Work request
Check each line of the entries. Copy the ones that contain the string "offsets".

Input for this task

»»

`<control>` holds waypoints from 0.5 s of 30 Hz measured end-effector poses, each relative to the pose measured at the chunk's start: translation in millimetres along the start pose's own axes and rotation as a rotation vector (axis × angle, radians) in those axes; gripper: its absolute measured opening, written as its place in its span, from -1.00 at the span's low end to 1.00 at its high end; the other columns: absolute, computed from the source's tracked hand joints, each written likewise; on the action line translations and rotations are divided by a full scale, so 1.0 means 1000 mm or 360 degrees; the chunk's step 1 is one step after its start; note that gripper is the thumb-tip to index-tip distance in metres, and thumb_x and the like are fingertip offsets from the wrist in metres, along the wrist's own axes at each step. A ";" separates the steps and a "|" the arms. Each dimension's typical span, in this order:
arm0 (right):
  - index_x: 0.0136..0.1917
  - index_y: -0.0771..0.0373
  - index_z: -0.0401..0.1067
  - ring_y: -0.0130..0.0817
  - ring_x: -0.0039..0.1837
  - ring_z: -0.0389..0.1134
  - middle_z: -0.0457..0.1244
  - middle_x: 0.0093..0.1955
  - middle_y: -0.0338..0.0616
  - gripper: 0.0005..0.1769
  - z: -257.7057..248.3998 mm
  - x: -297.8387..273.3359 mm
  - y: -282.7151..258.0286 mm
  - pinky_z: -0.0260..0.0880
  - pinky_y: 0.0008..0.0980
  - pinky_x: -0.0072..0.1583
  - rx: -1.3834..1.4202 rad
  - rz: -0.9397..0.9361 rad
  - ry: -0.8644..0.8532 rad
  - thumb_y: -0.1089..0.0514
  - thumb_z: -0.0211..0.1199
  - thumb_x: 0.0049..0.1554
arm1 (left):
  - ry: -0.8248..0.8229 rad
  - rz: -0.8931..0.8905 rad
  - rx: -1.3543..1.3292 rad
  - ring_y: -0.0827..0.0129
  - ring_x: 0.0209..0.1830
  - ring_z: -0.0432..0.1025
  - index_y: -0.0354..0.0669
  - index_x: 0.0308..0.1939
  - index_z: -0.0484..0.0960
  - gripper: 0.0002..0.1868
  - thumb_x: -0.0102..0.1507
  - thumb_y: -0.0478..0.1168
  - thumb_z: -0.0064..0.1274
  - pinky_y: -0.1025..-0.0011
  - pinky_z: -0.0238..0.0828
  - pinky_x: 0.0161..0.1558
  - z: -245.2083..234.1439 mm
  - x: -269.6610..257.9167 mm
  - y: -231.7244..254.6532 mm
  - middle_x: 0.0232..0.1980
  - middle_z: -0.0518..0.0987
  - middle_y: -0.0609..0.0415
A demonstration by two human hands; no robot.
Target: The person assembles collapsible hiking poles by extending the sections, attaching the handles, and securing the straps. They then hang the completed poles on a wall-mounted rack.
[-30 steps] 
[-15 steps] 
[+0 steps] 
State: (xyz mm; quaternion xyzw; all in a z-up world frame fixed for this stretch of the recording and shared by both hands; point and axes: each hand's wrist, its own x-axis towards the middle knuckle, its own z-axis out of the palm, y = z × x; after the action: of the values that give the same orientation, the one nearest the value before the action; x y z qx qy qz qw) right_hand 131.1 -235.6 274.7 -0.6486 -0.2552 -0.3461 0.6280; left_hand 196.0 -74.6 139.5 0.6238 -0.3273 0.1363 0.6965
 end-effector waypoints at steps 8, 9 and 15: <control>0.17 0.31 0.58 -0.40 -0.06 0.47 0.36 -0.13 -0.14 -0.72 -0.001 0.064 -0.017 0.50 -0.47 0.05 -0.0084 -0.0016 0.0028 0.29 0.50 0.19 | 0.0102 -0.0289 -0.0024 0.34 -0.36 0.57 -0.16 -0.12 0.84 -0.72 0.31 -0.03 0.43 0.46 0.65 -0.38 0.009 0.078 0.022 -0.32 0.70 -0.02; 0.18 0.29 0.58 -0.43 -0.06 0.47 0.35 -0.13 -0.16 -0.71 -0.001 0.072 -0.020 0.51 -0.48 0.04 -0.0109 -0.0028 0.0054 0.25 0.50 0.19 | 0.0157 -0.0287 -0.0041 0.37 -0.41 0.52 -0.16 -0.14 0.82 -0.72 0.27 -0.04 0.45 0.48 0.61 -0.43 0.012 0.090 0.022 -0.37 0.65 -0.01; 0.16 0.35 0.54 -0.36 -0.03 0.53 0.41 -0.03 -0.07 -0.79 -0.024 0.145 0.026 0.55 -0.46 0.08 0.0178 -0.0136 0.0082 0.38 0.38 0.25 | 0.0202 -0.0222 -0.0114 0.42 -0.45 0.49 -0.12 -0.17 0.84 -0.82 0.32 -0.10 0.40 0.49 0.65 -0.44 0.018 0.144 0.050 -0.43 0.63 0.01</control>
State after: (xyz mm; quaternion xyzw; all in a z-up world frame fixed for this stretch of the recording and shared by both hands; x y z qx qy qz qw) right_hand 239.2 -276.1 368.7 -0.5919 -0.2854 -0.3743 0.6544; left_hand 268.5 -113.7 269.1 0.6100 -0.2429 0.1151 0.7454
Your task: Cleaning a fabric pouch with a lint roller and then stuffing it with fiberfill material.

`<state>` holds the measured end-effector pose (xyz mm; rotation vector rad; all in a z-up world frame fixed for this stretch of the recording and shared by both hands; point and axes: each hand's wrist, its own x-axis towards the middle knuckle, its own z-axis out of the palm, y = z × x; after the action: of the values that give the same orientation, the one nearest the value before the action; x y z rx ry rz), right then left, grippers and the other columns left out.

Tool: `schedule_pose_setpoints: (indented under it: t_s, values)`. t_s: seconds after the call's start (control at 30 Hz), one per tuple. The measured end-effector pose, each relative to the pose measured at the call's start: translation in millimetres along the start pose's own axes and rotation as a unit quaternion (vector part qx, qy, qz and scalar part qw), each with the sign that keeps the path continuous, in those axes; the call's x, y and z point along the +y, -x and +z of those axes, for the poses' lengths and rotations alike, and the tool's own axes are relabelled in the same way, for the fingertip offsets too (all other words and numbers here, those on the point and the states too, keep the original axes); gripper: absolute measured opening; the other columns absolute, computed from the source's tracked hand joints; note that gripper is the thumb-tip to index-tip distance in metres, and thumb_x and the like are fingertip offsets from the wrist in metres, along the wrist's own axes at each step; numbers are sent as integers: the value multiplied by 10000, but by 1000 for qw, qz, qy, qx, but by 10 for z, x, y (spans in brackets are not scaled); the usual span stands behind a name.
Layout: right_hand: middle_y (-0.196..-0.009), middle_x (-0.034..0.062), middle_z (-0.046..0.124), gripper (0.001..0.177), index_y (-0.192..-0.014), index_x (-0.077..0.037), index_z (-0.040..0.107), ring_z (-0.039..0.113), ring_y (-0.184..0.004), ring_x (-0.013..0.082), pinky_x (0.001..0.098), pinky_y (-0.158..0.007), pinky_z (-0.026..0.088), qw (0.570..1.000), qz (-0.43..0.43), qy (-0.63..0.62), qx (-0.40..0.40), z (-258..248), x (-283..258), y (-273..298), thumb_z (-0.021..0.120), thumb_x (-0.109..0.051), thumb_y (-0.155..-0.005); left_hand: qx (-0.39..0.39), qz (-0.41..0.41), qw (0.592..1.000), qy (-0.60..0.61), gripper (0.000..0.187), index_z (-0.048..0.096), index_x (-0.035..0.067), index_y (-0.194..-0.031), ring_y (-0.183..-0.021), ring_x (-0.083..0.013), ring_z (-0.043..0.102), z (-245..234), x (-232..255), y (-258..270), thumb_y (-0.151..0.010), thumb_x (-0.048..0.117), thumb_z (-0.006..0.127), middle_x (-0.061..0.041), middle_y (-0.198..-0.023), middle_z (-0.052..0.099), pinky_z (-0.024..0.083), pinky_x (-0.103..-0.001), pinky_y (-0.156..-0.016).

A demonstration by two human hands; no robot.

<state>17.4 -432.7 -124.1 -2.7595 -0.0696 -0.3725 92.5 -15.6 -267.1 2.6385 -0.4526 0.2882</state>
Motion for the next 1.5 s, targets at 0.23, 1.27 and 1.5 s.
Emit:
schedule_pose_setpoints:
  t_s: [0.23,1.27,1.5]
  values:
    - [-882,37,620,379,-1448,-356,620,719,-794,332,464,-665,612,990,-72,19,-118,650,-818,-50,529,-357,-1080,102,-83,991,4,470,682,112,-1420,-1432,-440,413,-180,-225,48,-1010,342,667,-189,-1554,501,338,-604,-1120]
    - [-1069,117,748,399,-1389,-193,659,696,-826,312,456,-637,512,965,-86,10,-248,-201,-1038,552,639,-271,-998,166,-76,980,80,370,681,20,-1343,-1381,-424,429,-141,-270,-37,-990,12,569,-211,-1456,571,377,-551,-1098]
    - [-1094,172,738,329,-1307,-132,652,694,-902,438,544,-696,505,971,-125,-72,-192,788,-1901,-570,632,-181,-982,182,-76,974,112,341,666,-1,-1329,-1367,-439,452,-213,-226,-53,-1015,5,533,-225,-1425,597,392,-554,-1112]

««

Response
`<control>` holds waypoints from 0.5 s of 30 Hz measured end-effector poses, each relative to the pose measured at the chunk's start: translation in millimetres along the start pose's own axes and rotation as a rotation vector (axis × angle, radians) in those axes; gripper: its absolute measured opening, written as its place in its span, from -1.00 at the span's low end to 1.00 at its high end; the other columns: absolute, computed from the source's tracked hand joints, each written likewise; on the action line translations and rotations are divided by a full scale, so 1.0 means 1000 mm or 360 degrees; the chunk's step 1 is one step after its start; note that gripper is the thumb-tip to index-tip distance in metres, and thumb_x and the like are fingertip offsets from the wrist in metres, along the wrist's own axes at each step. A ";" separates the steps and a "|" the arms. Each dimension's typical span, in this order:
Tool: `schedule_pose_setpoints: (indented under it: t_s, values)`. t_s: seconds after the call's start (control at 30 Hz), one per tuple. The measured end-effector pose, each relative to the pose measured at the call's start: translation in millimetres along the start pose's own axes and rotation as a unit quaternion (vector part qx, qy, qz and scalar part qw), each with the sign that keeps the path continuous, in those axes; the call's x, y and z point along the +y, -x and +z of those axes, for the poses' lengths and rotations alike, and the tool's own axes are relabelled in the same way, for the fingertip offsets too (all other words and numbers here, those on the point and the states too, keep the original axes); gripper: absolute measured opening; the other columns absolute, computed from the source's tracked hand joints; note that gripper is the thumb-tip to index-tip distance in metres, and thumb_x and the like are fingertip offsets from the wrist in metres, along the wrist's own axes at each step; numbers are sent as integers: the value multiplied by 10000, but by 1000 for qw, qz, qy, qx, but by 10 for z, x, y (spans in brackets are not scaled); the usual span stands behind a name.

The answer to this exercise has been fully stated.